(See https://committedtotruth.wordpress.com/2013/04/23/why-the-boston-bombers-succeeded/, an analysis by Stratfor, reprinted with permission in my previous post).
Yes, they succeeded.
In spite of the facts that only three deaths occurred, one of the bombers is dead and the other is in custody (and talking), they succeeded.
- They succeeded in grabbing the non-stop attention of the American (and world) media for several days.
- They succeeded in drawing hundreds (thousands?) of law-enforcement officers into the hunt for them.
- They succeeded in causing other cities to heighten security measures.
- They succeeded in making people more fearful for their safety.
- They also likely succeeded in demonstrating that lone-wolf terrorists who are willing to execute “small” attacks can likely pull them off.
- They also demonstrated that it is possible for lone-wolf terrorists to create and place bombs – and quite possibly (with better post explosion planning) escape to safety in a foreign terrorist haven.
In short, they succeeded in all of their aims except one – getting away with it.
What can we learn from this from a Christian perspective?
The prophets are abundantly clear that God can use evil people to carry out His purposes. For example, in speaking of Assyria’s destruction of the Northern Kingdom of Israel, Isaiah said:
Ah, Assyria, the rod of my anger; the staff in their hands is my fury! (6) Against a godless nation I send him and against the people of my wrath I command him, to take spoil and seize plunder, and to tread them down like the mire of the streets. (7) But he does not so intend, and his heart does not so think; but it is in his heart to destroy, and to cut off nations not a few; (8) for he says: “Are not my commanders all kings? (9) Is not Calno like Carchemish? Is not Hamath like Arpad? Is not Samaria like Damascus?(10) As my hand has reached to the kingdoms of the idols, whose carved images were greater than those of Jerusalem and Samaria, (11) shall I not do to Jerusalem and her idols as I have done to Samaria and her images?”
(12) When the Lord has finished all his work on Mount Zion and on Jerusalem, he will punish the speech of the arrogant heart of the king of Assyria and the boastful look in his eyes. (Isaiah 10:5-12, ESV)
Indeed, you can read of how God punished this arrogant king whom He used to bring Israel into captivity by reading Isaiah, chapters 36 & 37.
Yet, he used evil nations to punish his own people, as Habakkuk (in 1:13) asks, “Why do you idly look at traitors and remain silent when the wicked swallow up the man more righteous than he?” Habakkuk asked this when God told him what he was doing about Judah’s own wickedness, something that God warned Habakkuk that when He told him, he would not believe it (1:5-11).
Over and over, the prophets tell us that God rules in the affairs of men, that He raises up kingdoms and brings them down.
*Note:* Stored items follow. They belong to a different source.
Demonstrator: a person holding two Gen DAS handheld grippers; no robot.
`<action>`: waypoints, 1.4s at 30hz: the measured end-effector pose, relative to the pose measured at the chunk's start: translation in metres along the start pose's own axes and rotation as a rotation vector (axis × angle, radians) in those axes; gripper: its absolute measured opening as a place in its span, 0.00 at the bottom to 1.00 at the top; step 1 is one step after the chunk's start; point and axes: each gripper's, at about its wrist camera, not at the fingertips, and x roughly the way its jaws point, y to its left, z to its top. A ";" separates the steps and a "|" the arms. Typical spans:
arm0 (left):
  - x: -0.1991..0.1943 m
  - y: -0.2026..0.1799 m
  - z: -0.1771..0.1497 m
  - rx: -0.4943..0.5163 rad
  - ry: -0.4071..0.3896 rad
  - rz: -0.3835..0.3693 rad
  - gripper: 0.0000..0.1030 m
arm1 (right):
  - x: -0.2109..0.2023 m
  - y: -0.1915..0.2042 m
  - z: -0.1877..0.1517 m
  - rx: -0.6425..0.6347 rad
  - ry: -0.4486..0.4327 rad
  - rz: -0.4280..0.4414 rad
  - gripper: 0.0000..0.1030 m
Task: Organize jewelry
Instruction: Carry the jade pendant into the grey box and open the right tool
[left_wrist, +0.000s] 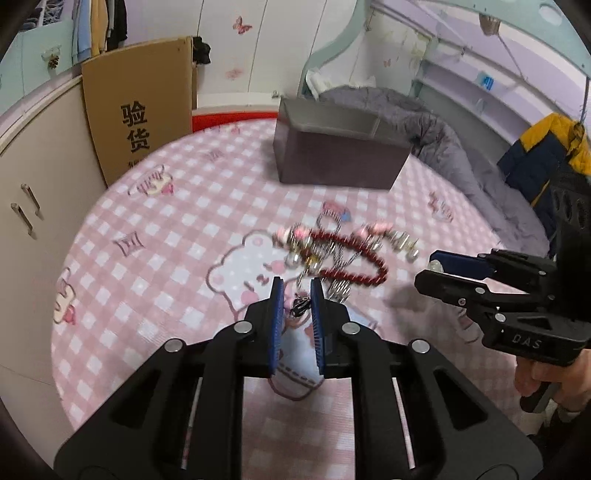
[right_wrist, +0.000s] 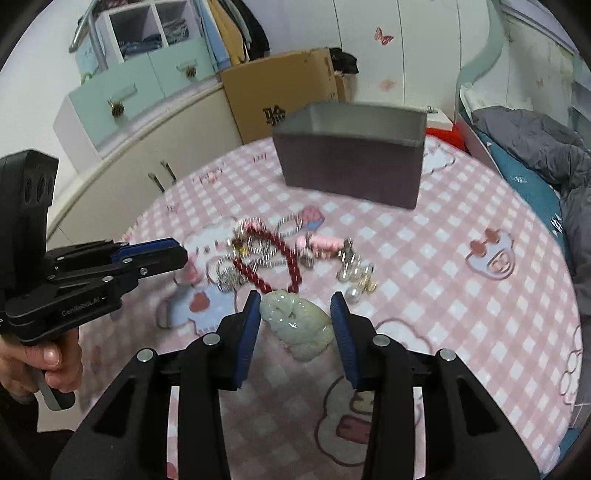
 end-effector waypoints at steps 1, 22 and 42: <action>-0.005 -0.001 0.003 0.003 -0.012 -0.002 0.14 | -0.004 0.000 0.004 0.007 -0.013 0.009 0.35; -0.028 -0.026 0.161 0.034 -0.213 -0.121 0.14 | -0.025 -0.059 0.148 0.086 -0.173 0.057 0.35; 0.022 -0.020 0.186 -0.010 -0.190 0.112 0.92 | 0.018 -0.104 0.158 0.287 -0.107 -0.059 0.93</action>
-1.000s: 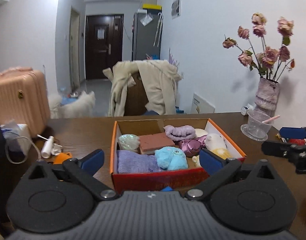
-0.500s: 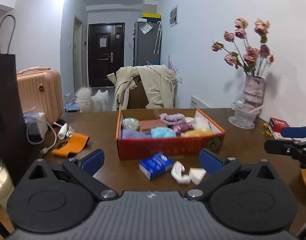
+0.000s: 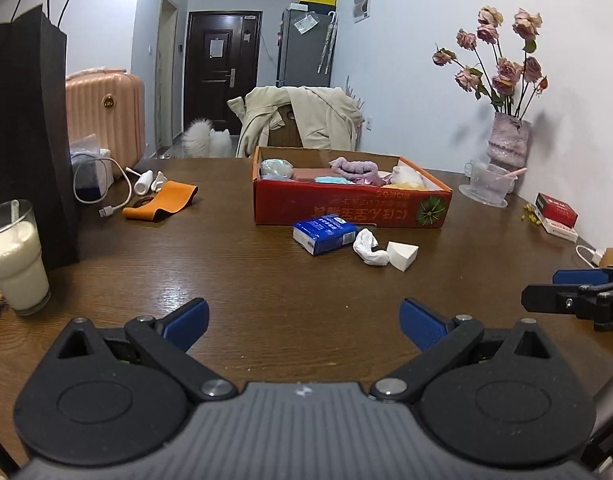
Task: Organize soft objects
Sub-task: 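Withdraw both tools toward the blue tissue pack and white sock, then grasp the white sock with the left tool while the right grasps the white sponge wedge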
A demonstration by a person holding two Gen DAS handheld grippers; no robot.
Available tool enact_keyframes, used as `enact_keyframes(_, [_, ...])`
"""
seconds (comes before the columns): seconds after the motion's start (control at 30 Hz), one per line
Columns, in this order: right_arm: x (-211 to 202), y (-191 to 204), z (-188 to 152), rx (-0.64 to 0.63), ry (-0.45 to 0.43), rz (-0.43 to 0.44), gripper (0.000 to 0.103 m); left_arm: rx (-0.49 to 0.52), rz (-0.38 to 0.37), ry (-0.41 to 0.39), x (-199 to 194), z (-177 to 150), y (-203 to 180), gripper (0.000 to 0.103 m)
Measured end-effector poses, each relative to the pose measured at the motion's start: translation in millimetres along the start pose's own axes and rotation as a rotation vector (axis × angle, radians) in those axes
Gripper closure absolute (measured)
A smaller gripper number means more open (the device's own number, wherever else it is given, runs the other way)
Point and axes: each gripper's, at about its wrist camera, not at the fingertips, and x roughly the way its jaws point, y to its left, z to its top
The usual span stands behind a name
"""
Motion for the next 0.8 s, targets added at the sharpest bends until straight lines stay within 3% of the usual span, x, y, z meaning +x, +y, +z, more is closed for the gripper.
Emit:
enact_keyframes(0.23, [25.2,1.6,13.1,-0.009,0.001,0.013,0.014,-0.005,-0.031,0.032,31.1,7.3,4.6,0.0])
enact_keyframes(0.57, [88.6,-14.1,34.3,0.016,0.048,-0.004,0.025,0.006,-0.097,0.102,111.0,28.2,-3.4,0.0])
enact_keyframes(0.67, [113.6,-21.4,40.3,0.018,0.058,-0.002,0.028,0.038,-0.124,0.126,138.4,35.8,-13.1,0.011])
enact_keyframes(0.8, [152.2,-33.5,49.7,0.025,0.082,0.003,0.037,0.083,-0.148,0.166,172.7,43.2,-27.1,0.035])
When any nation or civilization gets too wicked, God will bring it to its knees.
What makes us think that our nation and civilization are exempt from God’s judgment?
Repeatedly we have been warned – and we turn to God in prayer. But in a few days or weeks we return to what has become our usual way of ignoring Him – or worse.
We push Him out of our lives – and then wonder where He was when disaster strikes!
Get the book The Harbinger: The Ancient Mystery That Holds the Secret of America’s Future by Jonathan Cahn ($9.99 in paperback or $8.50 at Amazon). It links the details of Isaiah 9:10 to the 9/11/2001 wake-up call to our nation. Of course, Isaiah was talking about Israel’s response to a wake-up call to them (see 2 Kings 15:17-22). They responded by declaring they would rebuild better than before (Isaiah 9:10), only to be scrubbed from existence as a nation a generation (or less) later.
Is that what is in store for our nation?
I pray that it is not. But do not think that we are invincible. We are not. God still rules – and sin is still a reproach to any people. It may be that God will use the Jihadists, evil as they are, to bring us to our knees – if we do not first go to our knees in repentance as a nation and make it more than temporary.